For this limitation, NIST has introduced a parameter called MAXDEPTH (≤$2^{96}$), which sets a maximum on the required circuit depth for quantum algorithms. Thus, if Grover’s algorithm exceeds the MAXDEPTH limit, a parallel strategy for Grover’s algorithm should be considered. Parallelization of Grover’s algorithm can be designed into inner and outer methods (for details, see [16]).

However, the performance of Grover’s algorithm parallelization is poor. To reduce the depth D of Grover’s algorithm by a factor of S (to satisfy the MAXDEPTH, where $S=D/\mathrm{MAXDEPTH}$), $S^2$ instances must be operated in parallel [16,17,18]. Typically, the product of the depth D and the qubit count M is adopted as a primary metric for determining the efficiency of a quantum circuit. For Grover’s parallelization, this metric D−M is redefined as ${\displaystyle \frac{D^2-M}{\mathrm{MAXDEPTH}}}$ due to the poor parallelization performance ($D/S-M·S^2$). Consequently, reducing the depth becomes more effective in minimizing the depth²-qubit count product $D^2$−M when the parallelization of Grover’s algorithm is considered.

2.6. Quantum Gates

In quantum computing, quantum gates in Figure A1 are frequently employed to perform arithmetic operations in quantum circuits. These include the NOT (X), CNOT, Toffoli, and controlled-swap (CSWAP) gates. The X gate changes the state of a qubit, serving as a quantum equivalent of the NOT operation (i.e., X (a) = $a\oplus 1$). The CNOT gate operates on a pair of qubits, where the sate of target qubit is altered based on the state of control qubit. If the control qubit is set to 1, the state of target qubit is inverted; if the control qubit is 0, there are no changes in the target qubit (i.e., CNOT ($a,b$) = ($a,a\oplus b$)). This gate effectively performs an XOR operation between the control and target qubits. The Toffoli gate operates with three qubits: two serving as control qubits and one as the target qubit. The target qubit’s state is flipped only if both control qubits are 1 (i.e., Toffoli ($a,b,c$) = ($a,b,c\oplus a·b$)). This gate XOR is the result of the AND operation of the control qubit to the target qubit. Thus, Toffoli gates can be used for AND operations in quantum circuits.
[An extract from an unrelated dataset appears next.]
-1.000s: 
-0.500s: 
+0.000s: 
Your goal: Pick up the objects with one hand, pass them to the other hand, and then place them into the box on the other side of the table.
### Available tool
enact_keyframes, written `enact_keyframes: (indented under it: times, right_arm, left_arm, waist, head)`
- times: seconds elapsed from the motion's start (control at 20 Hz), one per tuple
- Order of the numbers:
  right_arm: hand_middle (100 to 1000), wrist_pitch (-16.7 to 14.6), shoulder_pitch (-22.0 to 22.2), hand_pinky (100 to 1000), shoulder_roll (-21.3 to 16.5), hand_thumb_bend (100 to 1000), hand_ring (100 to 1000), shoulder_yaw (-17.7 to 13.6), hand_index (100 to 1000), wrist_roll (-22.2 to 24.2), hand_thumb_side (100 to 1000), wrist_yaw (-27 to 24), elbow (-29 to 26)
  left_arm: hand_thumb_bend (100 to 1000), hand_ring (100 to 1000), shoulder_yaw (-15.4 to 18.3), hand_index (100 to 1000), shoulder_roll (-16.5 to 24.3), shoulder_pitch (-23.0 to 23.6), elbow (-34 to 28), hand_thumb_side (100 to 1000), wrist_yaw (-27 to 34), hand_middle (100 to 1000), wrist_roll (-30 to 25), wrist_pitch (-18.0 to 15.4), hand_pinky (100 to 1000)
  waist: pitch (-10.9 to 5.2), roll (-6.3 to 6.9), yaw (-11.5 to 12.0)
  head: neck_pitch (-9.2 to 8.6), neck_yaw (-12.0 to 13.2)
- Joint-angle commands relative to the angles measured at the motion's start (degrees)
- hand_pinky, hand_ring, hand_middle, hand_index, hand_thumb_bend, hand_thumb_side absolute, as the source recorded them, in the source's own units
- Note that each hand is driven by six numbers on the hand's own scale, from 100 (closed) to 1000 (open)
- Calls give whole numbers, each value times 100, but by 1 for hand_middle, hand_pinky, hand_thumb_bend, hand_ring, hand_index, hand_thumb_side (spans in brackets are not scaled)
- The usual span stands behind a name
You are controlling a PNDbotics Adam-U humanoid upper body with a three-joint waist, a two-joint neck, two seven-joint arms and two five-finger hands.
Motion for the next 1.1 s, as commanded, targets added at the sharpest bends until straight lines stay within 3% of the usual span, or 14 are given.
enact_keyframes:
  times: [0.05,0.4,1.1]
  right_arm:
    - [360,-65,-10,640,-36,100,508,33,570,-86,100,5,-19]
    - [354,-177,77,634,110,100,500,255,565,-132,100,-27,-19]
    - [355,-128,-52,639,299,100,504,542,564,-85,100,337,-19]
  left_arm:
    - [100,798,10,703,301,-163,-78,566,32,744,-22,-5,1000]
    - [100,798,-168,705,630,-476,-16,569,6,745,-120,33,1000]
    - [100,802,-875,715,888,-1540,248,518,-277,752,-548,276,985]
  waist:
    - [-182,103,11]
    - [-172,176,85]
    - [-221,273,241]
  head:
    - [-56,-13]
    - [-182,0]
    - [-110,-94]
The controlled-swap (CSWAP) gate exchanges the states of two qubits depending on a control qubit, acting as the quantum equivalent of a conditional swap operation (i.e., CSWAP $(a,b,c)=(a,b,c)$ if $a=0$ and $=(a,c,b)$ if $a=1$).

These quantum gates allow cryptographic algorithms to be implemented in quantum computing by replacing classical NOT, XOR, AND, and swap (including branch) operations. To optimize quantum circuits, minimizing the number of Toffoli gates is essential. The Toffoli gate has a high cost to implement because it requires a combination of a T gate (which affects the depth of T) and a Clifford gate. Several decomposition methods for the Toffoli gate are available, and the total depth represents the depth after the Toffoli gate is decomposed. In this work, following one of the methods presented in [19], we use a decomposition method involving seven T gates and eight Clifford gates with a T depth of four and a total depth of eight for a single Toffoli gate.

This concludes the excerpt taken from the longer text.